Dear Lady A,
When I first met my husband, we both married under the agreement we both didn’t want to have kids. After hanging out with some friends who recently had twins, I fell in love with the idea of being a mom. How do I break the news to my husband of 4 years that I may have changed my mind and would like to explore the options of kids?
Dear Screaming Ovaries,
Congratulations on 4 years of marriage so far. I want to first say when discussing such a heavy topic you must already have an idea on how to approach your husband. Based on you guys communication level you already understand what needs to be in place when discussing things that may make him uncomfortable. My advice is asking questions to feel him out and see if he responds the same way he might have 4 years go before marriage may help in determining your next approach. Kids are a big step and will absolutely change the dynamic in your marriage.
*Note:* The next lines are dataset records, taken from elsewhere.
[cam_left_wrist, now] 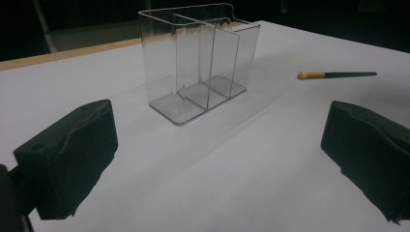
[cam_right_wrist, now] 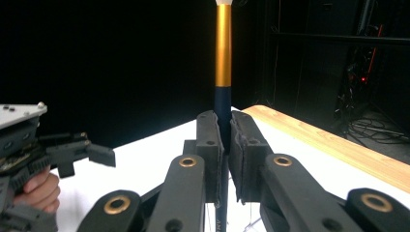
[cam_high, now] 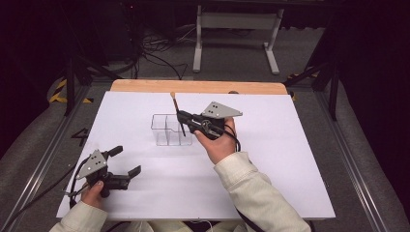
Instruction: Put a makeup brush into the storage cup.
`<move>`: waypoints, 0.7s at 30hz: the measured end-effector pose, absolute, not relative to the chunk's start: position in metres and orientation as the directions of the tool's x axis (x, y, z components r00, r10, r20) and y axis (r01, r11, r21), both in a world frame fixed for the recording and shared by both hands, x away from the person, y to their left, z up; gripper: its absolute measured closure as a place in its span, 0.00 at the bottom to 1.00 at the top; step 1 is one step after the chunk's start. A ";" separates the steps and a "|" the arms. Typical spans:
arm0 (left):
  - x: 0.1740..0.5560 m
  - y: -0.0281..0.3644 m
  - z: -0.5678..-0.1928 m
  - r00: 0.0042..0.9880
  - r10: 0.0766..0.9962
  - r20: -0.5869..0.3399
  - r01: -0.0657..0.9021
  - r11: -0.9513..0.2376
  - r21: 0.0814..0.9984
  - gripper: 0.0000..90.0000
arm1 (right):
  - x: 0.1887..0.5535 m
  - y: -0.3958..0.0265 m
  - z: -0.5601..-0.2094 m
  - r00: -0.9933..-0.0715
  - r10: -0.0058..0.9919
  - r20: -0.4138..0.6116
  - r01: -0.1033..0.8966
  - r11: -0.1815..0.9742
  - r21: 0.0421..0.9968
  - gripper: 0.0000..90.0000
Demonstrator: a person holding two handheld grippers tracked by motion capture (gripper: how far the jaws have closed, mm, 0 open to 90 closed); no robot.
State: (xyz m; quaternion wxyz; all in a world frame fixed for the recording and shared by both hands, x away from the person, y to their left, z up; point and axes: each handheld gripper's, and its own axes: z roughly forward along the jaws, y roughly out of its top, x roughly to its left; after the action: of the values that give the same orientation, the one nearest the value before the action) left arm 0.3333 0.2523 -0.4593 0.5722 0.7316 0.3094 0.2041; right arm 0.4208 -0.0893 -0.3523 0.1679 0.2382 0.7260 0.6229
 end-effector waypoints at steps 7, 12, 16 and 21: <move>0.333 0.253 -0.459 0.728 0.684 -0.055 0.219 -0.156 0.963 0.00 | 0.430 -0.081 -0.352 -0.826 0.562 0.051 0.137 0.112 0.984 0.93; 0.333 0.253 -0.459 0.729 0.682 -0.050 0.213 -0.157 0.964 0.00 | 0.435 -0.078 -0.352 -0.820 0.571 0.053 0.140 0.110 0.984 0.93; 0.333 0.254 -0.459 0.730 0.681 -0.052 0.215 -0.157 0.964 0.00 | 0.441 -0.074 -0.352 -0.815 0.577 0.053 0.140 0.108 0.984 0.93; 0.333 0.254 -0.459 0.730 0.681 -0.057 0.217 -0.153 0.964 0.00 | 0.446 -0.070 -0.353 -0.811 0.582 0.058 0.145 0.105 0.984 0.93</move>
State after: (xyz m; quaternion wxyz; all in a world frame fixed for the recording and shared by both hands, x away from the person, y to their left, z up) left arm 0.3332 0.2537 -0.4591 0.5740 0.7318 0.3069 0.2020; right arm 0.4457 -0.0696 -0.3532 0.1760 0.2517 0.7223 0.6197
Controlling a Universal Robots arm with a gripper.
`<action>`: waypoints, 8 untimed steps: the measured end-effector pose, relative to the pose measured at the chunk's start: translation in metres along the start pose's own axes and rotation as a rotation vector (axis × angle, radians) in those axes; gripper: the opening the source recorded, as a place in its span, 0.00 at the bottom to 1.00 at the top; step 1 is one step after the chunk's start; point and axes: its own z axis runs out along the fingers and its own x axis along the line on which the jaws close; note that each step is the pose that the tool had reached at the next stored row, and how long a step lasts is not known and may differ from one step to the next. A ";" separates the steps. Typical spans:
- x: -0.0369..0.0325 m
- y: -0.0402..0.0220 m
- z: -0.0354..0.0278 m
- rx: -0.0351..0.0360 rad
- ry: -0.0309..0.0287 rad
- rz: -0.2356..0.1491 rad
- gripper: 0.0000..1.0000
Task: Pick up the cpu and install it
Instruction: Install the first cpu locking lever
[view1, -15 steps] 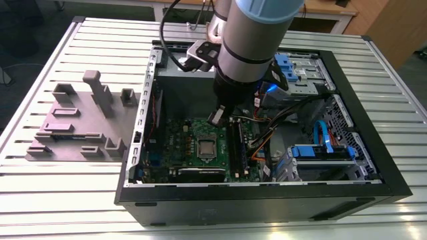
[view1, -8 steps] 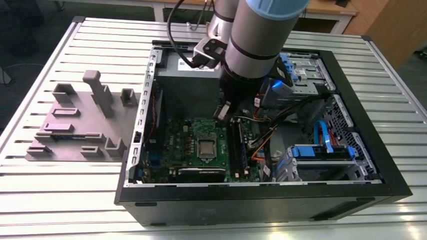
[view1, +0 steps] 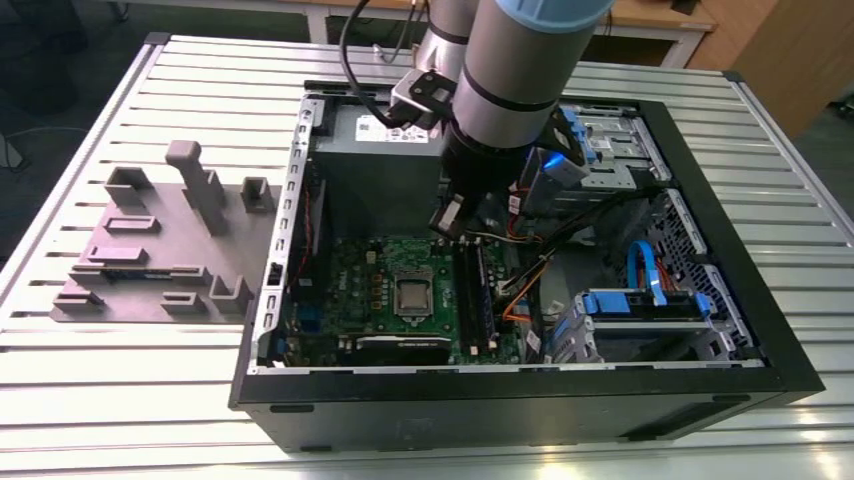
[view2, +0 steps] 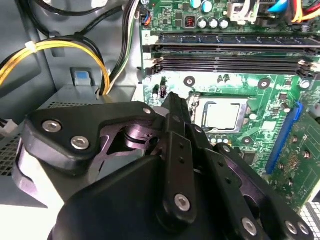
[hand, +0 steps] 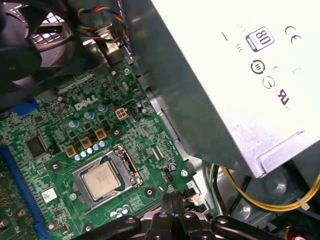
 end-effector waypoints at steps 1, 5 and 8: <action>-0.0002 0.0001 0.0004 0.0000 -0.0001 0.000 0.10; -0.0026 0.0014 0.0015 0.0000 0.0001 0.000 0.10; -0.0046 0.0025 0.0026 0.0000 0.0000 0.000 0.10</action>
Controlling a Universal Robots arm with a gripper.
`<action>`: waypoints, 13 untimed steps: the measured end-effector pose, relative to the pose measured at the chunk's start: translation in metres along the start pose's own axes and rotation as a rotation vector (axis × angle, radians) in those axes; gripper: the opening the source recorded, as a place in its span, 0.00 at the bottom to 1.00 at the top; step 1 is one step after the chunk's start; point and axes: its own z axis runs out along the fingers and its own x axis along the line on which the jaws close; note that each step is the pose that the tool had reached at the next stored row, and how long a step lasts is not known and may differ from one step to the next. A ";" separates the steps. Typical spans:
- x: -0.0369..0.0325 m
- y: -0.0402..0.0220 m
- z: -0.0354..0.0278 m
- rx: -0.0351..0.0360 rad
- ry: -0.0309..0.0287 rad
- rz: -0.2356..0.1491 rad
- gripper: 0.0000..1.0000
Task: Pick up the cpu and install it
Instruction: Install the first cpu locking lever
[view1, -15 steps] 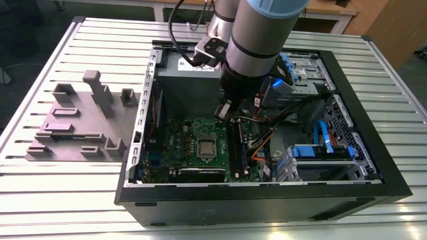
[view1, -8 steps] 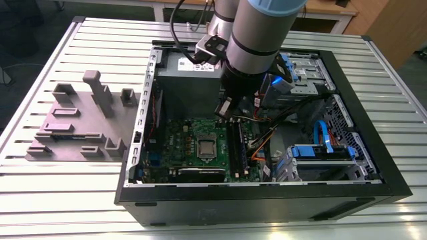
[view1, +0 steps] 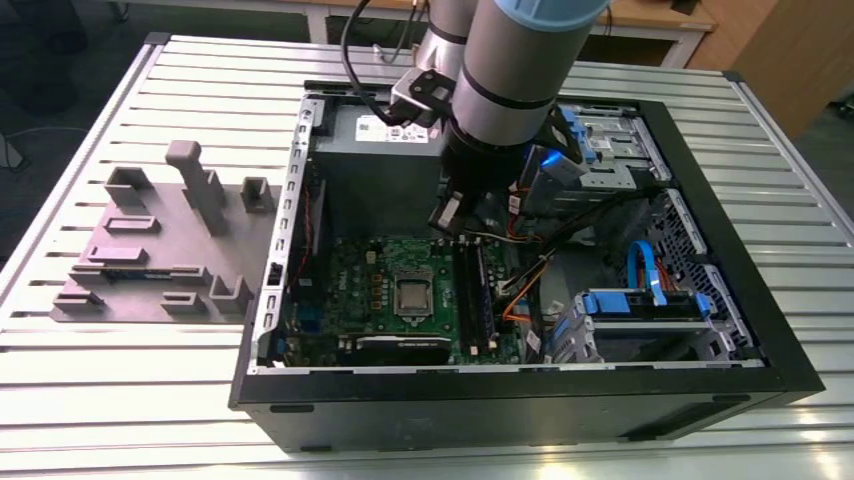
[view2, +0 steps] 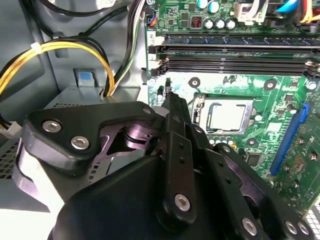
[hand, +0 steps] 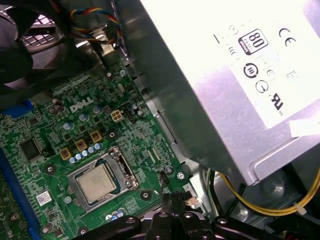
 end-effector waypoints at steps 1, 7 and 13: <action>-0.0002 0.0000 0.0005 0.0000 -0.0001 0.000 0.10; -0.0004 0.0001 0.0023 -0.0015 0.0030 -0.027 0.10; -0.0030 0.0015 0.0043 -0.0034 0.0066 -0.061 0.10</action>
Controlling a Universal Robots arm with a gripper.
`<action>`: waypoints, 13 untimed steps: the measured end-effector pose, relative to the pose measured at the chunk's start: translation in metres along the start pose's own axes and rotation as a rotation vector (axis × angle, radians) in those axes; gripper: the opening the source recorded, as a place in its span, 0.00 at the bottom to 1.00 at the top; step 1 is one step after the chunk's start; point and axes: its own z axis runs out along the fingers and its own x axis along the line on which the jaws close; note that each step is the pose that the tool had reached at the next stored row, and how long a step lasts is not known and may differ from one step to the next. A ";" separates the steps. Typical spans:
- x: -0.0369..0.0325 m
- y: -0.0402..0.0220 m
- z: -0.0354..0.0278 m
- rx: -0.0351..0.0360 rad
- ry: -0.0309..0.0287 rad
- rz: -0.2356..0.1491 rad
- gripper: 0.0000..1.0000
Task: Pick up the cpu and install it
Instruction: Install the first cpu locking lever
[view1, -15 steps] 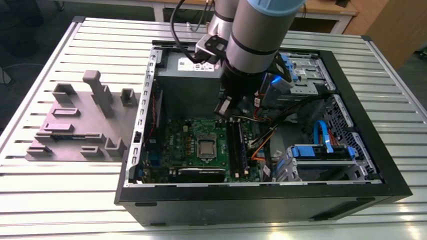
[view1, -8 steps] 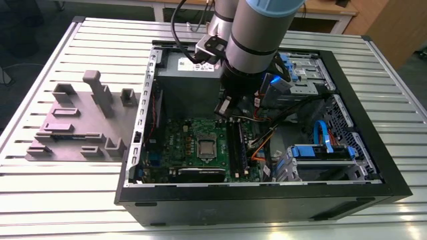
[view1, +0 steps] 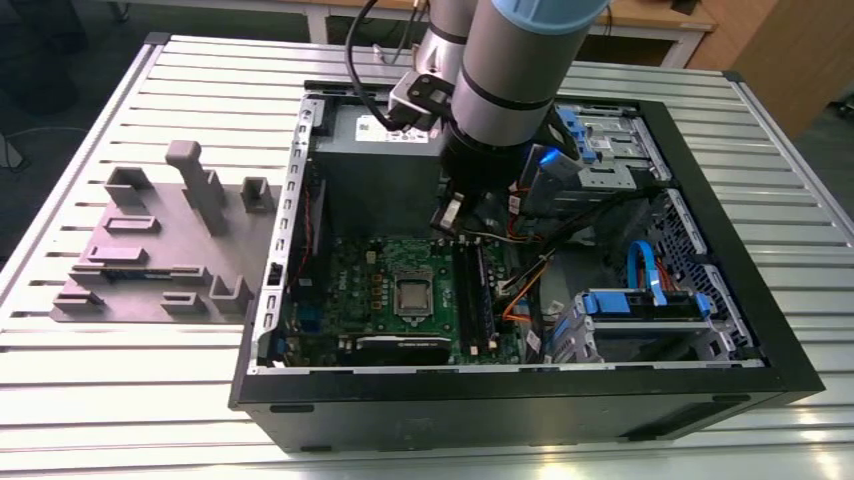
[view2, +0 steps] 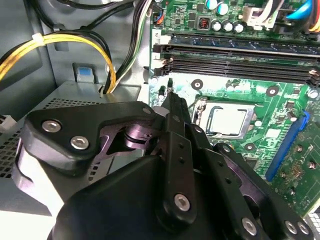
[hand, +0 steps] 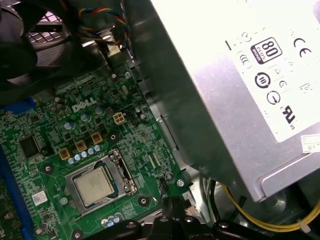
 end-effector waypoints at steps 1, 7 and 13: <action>-0.0009 0.0004 0.0004 0.0000 -0.0001 0.000 0.10; -0.0013 0.0010 0.0010 -0.0002 0.0003 -0.003 0.10; 0.0020 0.0005 0.0008 -0.0005 0.0008 -0.008 0.10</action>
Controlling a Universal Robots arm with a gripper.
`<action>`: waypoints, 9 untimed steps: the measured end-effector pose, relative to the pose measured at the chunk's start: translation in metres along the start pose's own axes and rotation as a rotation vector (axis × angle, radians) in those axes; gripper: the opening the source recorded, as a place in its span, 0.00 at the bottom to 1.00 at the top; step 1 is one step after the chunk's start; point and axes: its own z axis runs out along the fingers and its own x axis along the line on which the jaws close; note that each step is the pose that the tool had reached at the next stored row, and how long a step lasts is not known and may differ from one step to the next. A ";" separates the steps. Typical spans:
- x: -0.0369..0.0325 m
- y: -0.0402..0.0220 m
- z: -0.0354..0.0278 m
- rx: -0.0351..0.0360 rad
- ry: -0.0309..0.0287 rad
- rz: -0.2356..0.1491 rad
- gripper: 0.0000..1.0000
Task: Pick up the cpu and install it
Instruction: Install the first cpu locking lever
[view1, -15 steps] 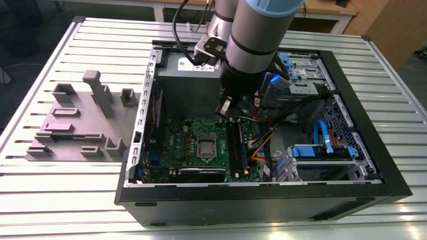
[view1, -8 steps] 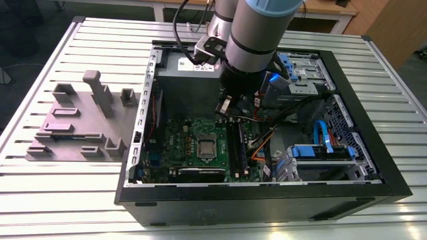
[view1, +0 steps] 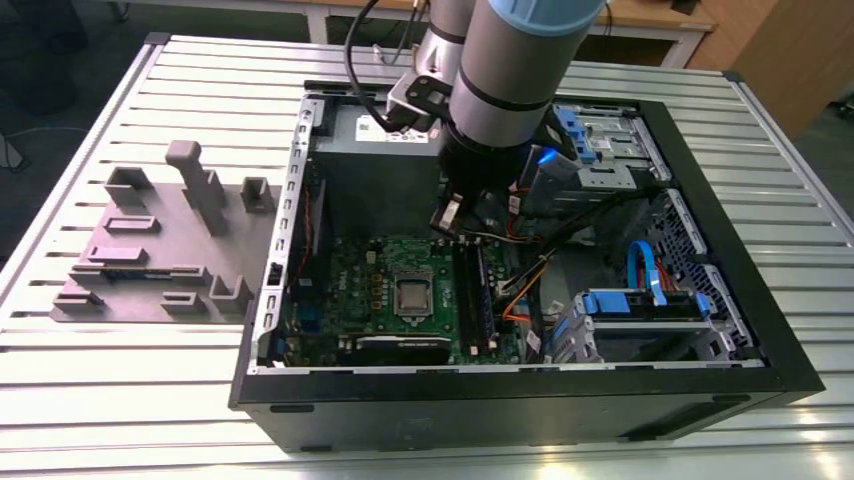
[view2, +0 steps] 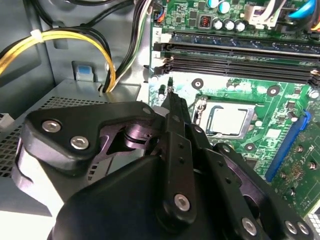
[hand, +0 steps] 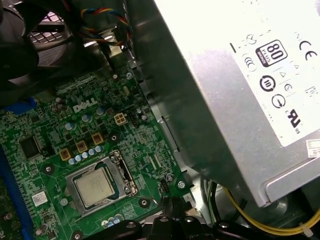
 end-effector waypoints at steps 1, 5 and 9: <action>0.0008 -0.0004 -0.0001 0.0000 0.0000 0.000 0.10; 0.0042 -0.0018 -0.0004 0.0001 0.0002 0.000 0.10; 0.0076 -0.0021 -0.0011 0.0005 0.0004 -0.001 0.10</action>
Don’t approach him in a way that makes him already feel like you have made a decision but in a way that lets him know you need him to be a part of the decision you want to change together. If it helps and you feel you are ready to flat out tell him, you changed your mind I would advise seeking wise counsel from a trusted source such as a family therapist or spiritual leader to help address any feelings that may arise from the change of heart. Good luck with introducing him to the possibility of wanting to be. Father. Be open to compromise and don’t let his reluctance to what was agreed upon earlier discourage you from having the conversation. Also don’t let him hear the news from anyone else f you catch my drift. Fingers crossed and prayers up!
Happy Baby Fever,
Dear Lady A,
I have struggled many years with coming out to my parents. Now here I am at 34 wanting to share with my parents that I have been with the same man for the last 4 years and we are ready to get married. I know this might seem strange being that I am so old and should be able to say what I want but here is the catch I am a PK (pastors’ kid) and according to my upbringing my lifestyle is wrong in Gods eyes. How do I break the news to my Pastor Dad and First Lady mother that their first-born male is ready to get married to his long-time partner a man? Please HELP!!!
Dear His Man!!!,
First let me say If I could meet you in person, I would just hug you. In the climate we live in it’s hard enough that society is cruel to those who love different than what is classified as “Normal”. My advice to you is examine self and truly ask yourself why have you been so afraid to tell your parents what they probably already know but chose to deny it or see it. The reality is if you are happy with who God created you to be then be just that happy. I know it would absolutely mean the world to have your parents accept your lifestyle and be happy for you and your man. Sounds easy huh?, Well I understand how that religion thing works. Naturally don’t focus on the religion part when talking to them and make it very clear that no matter what you are still their child and God loves you just as he loves them. Sometimes having another trusted source such as a therapist or another spiritual entity can help navigate through any feelings that may arise. Remember setting boundaries are for you not for anyone else, be comfortable in your own skin no matter what anyone may say. I send much love and prayers for your strength in introducing your true self at age 34 to your parents.